What you should do = Range to output from the entries below: the line containing "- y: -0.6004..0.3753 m" through the line containing "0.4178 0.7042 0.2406". Set it down exactly, ends included, nothing else.

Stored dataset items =
--- START ---

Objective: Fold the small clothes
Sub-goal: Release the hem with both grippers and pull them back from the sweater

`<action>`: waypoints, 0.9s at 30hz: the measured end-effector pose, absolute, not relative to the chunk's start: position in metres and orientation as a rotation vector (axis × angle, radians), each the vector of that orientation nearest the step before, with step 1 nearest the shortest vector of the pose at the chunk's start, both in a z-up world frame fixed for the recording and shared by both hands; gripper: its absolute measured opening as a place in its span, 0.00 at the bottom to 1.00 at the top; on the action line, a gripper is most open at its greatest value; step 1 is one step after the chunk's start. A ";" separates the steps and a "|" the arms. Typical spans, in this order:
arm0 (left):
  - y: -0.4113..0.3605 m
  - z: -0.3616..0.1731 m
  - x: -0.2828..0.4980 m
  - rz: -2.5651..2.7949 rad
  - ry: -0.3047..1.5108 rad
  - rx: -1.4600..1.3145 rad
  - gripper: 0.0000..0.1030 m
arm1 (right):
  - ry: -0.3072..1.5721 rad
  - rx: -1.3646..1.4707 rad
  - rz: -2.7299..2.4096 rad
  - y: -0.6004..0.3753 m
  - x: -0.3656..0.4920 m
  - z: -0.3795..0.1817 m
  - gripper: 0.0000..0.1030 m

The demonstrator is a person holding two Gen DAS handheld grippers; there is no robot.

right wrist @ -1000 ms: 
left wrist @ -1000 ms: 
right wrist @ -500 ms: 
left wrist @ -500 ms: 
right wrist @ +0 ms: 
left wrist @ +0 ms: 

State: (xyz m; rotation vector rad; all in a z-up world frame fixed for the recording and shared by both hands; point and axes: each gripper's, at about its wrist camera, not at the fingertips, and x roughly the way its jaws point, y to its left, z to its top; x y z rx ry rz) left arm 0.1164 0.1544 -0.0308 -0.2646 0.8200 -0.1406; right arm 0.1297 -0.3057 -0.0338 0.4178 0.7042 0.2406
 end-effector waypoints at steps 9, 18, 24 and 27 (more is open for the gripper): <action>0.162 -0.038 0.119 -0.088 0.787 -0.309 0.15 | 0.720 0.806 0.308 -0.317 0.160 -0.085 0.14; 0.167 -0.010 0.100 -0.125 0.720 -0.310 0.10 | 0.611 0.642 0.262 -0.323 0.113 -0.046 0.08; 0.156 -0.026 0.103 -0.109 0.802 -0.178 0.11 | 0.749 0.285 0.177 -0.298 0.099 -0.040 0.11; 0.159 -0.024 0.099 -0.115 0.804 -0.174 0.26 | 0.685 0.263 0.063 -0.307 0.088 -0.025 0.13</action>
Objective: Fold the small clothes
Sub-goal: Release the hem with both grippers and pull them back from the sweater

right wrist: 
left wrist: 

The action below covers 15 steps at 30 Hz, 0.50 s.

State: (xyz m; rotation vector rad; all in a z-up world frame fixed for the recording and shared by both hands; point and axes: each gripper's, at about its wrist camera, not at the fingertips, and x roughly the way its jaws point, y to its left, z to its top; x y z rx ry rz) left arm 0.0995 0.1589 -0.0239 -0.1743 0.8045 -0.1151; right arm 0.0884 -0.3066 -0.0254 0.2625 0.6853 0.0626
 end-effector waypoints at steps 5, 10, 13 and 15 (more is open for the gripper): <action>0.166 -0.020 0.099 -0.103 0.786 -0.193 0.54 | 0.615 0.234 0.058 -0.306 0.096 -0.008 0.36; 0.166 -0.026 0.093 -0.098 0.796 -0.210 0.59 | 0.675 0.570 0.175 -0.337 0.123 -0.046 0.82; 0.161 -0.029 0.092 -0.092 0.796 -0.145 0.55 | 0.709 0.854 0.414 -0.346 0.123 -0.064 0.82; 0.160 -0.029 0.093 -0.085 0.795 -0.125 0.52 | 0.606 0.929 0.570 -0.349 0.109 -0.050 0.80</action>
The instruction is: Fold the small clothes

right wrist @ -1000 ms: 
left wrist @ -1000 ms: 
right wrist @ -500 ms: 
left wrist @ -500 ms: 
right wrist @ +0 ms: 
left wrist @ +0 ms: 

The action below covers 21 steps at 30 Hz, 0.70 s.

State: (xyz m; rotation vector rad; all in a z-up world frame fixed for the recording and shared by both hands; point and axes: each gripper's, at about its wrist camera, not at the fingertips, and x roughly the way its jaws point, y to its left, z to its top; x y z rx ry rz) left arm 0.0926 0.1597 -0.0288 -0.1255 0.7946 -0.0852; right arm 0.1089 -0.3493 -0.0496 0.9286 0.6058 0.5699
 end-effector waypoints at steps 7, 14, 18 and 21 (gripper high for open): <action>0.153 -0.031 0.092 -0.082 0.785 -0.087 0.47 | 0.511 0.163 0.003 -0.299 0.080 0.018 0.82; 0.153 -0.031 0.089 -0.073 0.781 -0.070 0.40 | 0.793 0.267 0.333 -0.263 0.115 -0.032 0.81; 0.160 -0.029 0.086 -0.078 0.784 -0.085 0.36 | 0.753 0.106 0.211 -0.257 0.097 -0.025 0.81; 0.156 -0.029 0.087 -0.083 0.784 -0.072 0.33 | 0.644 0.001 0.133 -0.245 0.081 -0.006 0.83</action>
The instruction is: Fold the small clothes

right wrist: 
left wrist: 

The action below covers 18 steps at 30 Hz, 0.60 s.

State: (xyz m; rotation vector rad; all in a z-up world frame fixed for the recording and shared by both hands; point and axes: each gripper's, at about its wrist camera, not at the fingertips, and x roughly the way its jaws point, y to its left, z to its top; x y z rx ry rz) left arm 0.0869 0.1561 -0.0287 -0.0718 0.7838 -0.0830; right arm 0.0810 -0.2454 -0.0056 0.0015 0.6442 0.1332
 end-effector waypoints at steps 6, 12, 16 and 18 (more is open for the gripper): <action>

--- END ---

Exercise output =
  - y: -0.6004..0.3753 m
  - x: -0.3656..0.4920 m
  - z: -0.3795..0.1817 m
  - gripper: 0.0000..0.1030 m

The demonstrator is a person holding two Gen DAS handheld grippers; there is no robot.

right wrist @ -1000 ms: 
left wrist @ -1000 ms: 
right wrist @ -500 ms: 
left wrist @ -500 ms: 
right wrist @ +0 ms: 
left wrist @ +0 ms: 

State: (xyz m; rotation vector rad; all in a z-up world frame fixed for the recording and shared by both hands; point and axes: each gripper's, at about its wrist camera, not at the fingertips, and x roughly the way its jaws point, y to its left, z to its top; x y z rx ry rz) left arm 0.1164 0.1544 -0.0308 -0.2646 0.8200 -0.1406; right arm 0.1297 -0.3057 -0.0338 0.4178 0.7042 0.2406

This is the complete answer to the exercise.